A new hydrocarbon discovery elicits a chain of questions to determine its viability. How big is the reservoir and how much is recoverable? What are the realistic recovery rates? What are the field development options, and how much capital expenditure (CAPEX) will be required to implement them? These questions become more difficult as untapped reservoir sizes decrease and economic conditions tighten, placing operators under increased pressure to find more efficient and cost-effective ways to develop so called “marginal” oil fields.

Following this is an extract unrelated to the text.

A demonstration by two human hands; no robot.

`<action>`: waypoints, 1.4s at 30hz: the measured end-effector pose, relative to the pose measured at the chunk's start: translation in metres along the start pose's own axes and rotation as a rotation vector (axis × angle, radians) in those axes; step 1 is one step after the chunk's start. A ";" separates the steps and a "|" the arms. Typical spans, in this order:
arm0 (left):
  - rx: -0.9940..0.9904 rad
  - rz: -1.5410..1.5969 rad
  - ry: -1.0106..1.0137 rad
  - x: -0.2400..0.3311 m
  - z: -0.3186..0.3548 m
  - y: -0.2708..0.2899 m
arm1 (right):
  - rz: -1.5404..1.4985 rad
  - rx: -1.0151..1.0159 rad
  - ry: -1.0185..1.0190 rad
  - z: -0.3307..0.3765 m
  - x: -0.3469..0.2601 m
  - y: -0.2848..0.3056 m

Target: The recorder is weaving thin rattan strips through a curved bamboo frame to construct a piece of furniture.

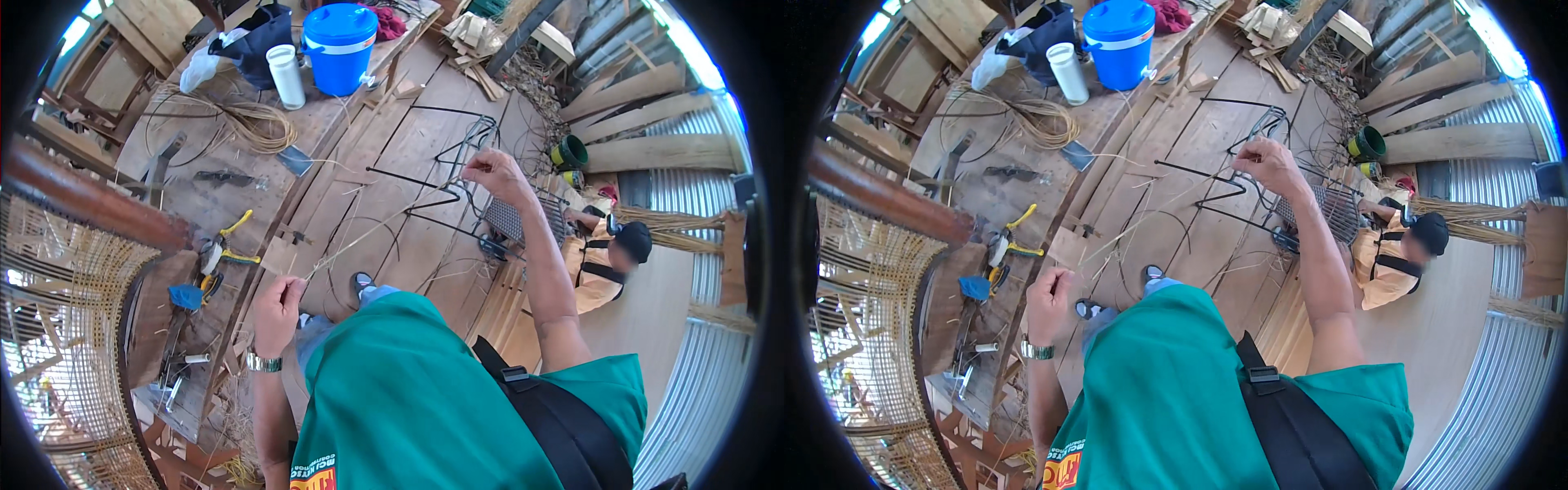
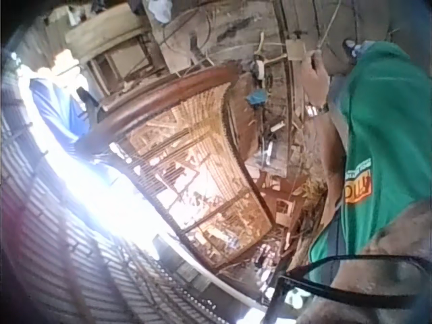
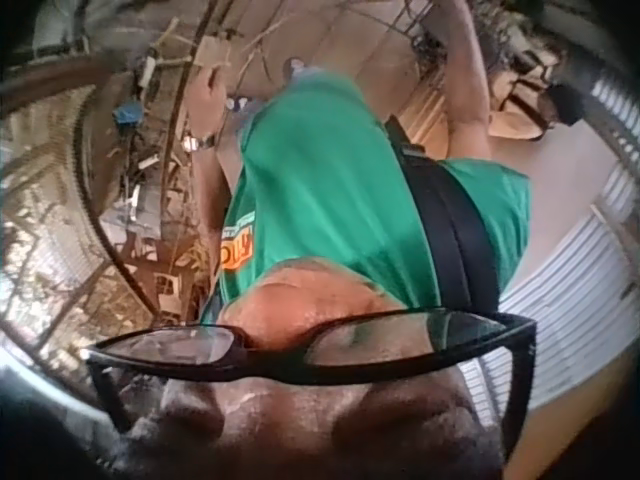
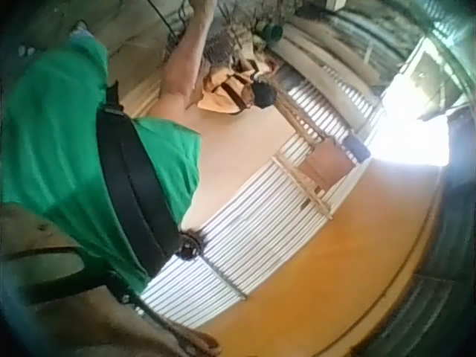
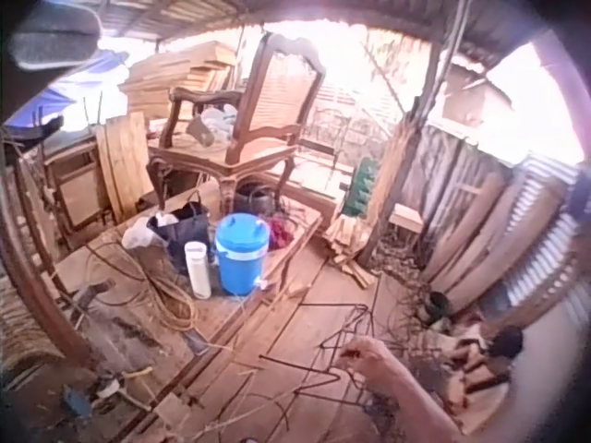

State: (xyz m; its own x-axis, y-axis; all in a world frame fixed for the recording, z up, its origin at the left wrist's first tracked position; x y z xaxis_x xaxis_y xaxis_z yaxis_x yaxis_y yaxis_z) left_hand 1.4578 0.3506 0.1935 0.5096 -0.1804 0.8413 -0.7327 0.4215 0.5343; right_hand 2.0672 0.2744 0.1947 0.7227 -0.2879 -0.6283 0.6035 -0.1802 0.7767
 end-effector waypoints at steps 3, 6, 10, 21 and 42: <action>-0.018 -0.008 -0.014 0.009 -0.011 -0.018 | -0.090 0.013 -0.038 -0.004 0.012 0.036; -0.093 -0.079 0.024 -0.008 -0.023 -0.031 | -0.115 -0.005 -0.049 0.004 -0.016 0.074; -0.272 -0.329 0.062 -0.010 -0.040 -0.030 | -0.051 -0.123 0.114 0.034 -0.099 0.094; -0.400 0.525 0.019 0.064 -0.074 0.004 | -0.275 -0.390 0.260 0.023 -0.290 -0.075; 0.441 1.031 0.669 -0.367 0.111 0.307 | -0.595 -0.667 0.386 0.009 -0.659 -0.673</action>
State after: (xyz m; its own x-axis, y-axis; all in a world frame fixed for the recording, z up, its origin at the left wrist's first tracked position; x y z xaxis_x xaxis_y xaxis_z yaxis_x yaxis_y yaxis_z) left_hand 0.9961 0.4476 0.0579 -0.3409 0.5770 0.7422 -0.9389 -0.2483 -0.2382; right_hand 1.1818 0.5770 0.0866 0.2267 0.0273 -0.9736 0.8867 0.4077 0.2179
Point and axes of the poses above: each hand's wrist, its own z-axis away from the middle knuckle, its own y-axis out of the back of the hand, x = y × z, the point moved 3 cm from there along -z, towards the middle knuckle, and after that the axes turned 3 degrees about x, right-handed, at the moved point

What constitutes a marginal field varies greatly, depending on geological, financial, and regulatory factors. Extended time periods of low oil prices can cause even the largest reservoirs to go from commercially viable to marginal, for example. At its core, however, a marginal field is one that is “economically unattractive to develop and produce.” Such a field can be discovered but untapped or it can be already producing but at reduced rates.
Developing these new or existing reservoirs in such a way so as to maintain their economic viability is a tricky but increasingly necessary process. Producers have a wide range of intelligent development solutions to choose from, but each comes with its own benefits and drawbacks. Selecting a field development option requires analyses of technical, environmental, and economic feasibility. It also requires a sound management plan in regards to how the development technologies are used.
In the offshore environment, for example, subsea tiebacks can add value to an existing production facility and reduce CAPEX. However, considerations such as a reservoir’s distance from an existing installation, water depth, complexity, recoverable volume, and recovery rates must be taken into account. Freestanding hybrid risers (vertical deepwater pipe structures that transfer fluids to surface units) and normally unintended installations (a partially or fully automated platform scaled down for lean, mostly unmanned operation; occasionally “not permanently attended installation,” mainly in the U.K.) are other examples of lower-cost alternatives to traditional offshore oil production. Drilling techniques such as multilateral completion — which provide access to two or more reservoirs at varying depths — or horizontal drilling provide additional tools for those seeking profitability from marginal fields.
Finally, how governments, operators, and contractors incentivize marginal field development shape the success of these types of projects. The U.K.’s tax incentives for special field types offer a governmental model that could be applied to other marginal fields around the world. Governments can also adopt rigorous standards at a regional or national level, reducing development costs. Operators must also work with contractors, who may be financially affected by the cost-saving initiatives associated with marginal field development. Operators can incentivize these types of developments to contractors by rewarding them for creative ways of streamlining and standardizing the developments. Contractor incentives may come in the form of a project bonus or guaranteed follow-up work, while operators benefit from the contractor-driven time and cost savings on marginal field projects.